When I check back the code of 4KKong and Cyclotron, I notice that many things could have been improved, specially in the category of parameter passing.
Typically, routines are called in some similar way:
Code: Select all
lda #value1
ldx #value2
ldy #value3
jsr SomeRoutine
I was thinking that since the routine knows in wich order parameters are supposed to be passed, that we could do some trickery and avoid the specification of registers, like this:
Code: Select all
jsr SomeRoutine
.byte value1,value2,value3
For such a method to be efficient, the size taken by this stack correction code needs to be smaller that the sum of bytes we don't waste at each function call.

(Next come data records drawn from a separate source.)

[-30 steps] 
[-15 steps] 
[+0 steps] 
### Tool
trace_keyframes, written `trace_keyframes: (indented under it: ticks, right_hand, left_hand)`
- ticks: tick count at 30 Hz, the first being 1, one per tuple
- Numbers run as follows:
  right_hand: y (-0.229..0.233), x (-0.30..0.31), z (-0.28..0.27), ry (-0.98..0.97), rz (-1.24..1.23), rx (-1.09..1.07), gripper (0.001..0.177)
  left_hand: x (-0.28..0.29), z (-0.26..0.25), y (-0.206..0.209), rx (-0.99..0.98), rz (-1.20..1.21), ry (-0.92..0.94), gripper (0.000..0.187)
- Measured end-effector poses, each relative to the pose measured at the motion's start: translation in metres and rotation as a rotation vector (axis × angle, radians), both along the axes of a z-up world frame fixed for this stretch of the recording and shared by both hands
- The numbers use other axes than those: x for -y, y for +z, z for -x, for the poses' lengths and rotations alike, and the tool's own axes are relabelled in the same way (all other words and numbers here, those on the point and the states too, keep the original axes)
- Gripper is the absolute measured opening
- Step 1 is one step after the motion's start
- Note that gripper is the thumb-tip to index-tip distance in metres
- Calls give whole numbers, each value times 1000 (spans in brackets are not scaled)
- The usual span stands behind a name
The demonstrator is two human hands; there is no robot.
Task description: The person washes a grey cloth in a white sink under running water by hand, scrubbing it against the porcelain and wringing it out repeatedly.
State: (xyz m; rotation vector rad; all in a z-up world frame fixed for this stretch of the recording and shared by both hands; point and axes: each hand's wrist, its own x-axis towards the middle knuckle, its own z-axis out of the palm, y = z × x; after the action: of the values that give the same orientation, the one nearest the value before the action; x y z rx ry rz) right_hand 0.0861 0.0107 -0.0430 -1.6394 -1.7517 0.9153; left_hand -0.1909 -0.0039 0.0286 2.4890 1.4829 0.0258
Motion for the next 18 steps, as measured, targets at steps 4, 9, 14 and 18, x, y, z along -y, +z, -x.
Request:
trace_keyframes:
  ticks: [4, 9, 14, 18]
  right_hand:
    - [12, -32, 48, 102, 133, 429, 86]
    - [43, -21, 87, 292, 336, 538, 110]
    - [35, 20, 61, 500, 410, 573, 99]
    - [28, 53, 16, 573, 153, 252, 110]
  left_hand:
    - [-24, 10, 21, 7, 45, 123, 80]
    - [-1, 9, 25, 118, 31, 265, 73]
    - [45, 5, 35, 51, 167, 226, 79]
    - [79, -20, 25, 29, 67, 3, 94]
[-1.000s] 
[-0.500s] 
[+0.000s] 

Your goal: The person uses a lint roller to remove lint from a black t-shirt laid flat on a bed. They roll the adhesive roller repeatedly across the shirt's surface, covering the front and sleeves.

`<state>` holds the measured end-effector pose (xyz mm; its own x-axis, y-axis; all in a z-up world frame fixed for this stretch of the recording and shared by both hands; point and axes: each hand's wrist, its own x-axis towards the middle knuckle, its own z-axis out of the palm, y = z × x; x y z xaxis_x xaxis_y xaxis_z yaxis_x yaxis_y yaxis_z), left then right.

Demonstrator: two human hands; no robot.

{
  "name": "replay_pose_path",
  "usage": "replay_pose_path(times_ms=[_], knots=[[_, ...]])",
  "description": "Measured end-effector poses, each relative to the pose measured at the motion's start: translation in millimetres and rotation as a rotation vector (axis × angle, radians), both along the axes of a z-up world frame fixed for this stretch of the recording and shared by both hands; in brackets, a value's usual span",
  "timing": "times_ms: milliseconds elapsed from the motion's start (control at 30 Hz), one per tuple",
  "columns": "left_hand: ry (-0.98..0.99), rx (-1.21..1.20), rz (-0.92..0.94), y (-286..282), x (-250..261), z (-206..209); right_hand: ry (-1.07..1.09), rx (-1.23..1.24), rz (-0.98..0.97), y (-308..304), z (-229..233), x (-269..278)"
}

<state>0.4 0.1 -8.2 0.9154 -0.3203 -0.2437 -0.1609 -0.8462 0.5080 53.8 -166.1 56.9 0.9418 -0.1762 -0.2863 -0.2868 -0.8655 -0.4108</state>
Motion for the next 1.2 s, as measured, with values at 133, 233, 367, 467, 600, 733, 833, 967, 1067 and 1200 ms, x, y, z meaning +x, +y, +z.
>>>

In the minigames, typical routines that are called very often are things like text display routines, memory copy, graphical primitives, sound replay things, keyboard testing, ... a way to use less memory would be to actually also not have to use a 3 bytes long absolute JSR to reach these routines. So came to me the idea that perhaps we could use BRK for such a purpose.
Let's imagine we have a table of adresses of all routines we want to use with this optimised parameter calling method, and of the number of parameters the routine needs, we could get something like this:
Code: Select all
#define ROUTINE_CLEAR_SCREEN 0
#define ROUTINE_SWITCH_TEXT 1
#define ROUTINE_SWITCH_HIRES 2
#define ROUTINE_DISPLAY_TEXT 3
#define ROUTINE_READ_KEYBOARD 4
TableRoutineAdressLow
.byte <ClearScreen
.byte <SwitchToText
.byte <SwitchToHires
.byte <DisplayText
.byte <ReadKeyboard
TableRoutineAdressHigh
.byte >ClearScreen
.byte >SwitchToText
.byte >SwitchToHires
.byte >DisplayText
.byte >ReadKeyboard
TableRoutineParamCount
.byte 0
.byte 0
.byte 0
.byte 2 ; Message index, screen position index
.byte 0
Code: Select all
; Display text
brk
.byte ROUTINE_DISPLAY_TEXT
.byte MESSAGE_HELLO_WORLD,POSITION_STATUS_LINE
I'm not sure of how compact or efficient this would be, and I'm not very sure of how to actually make this BRK code handling routine...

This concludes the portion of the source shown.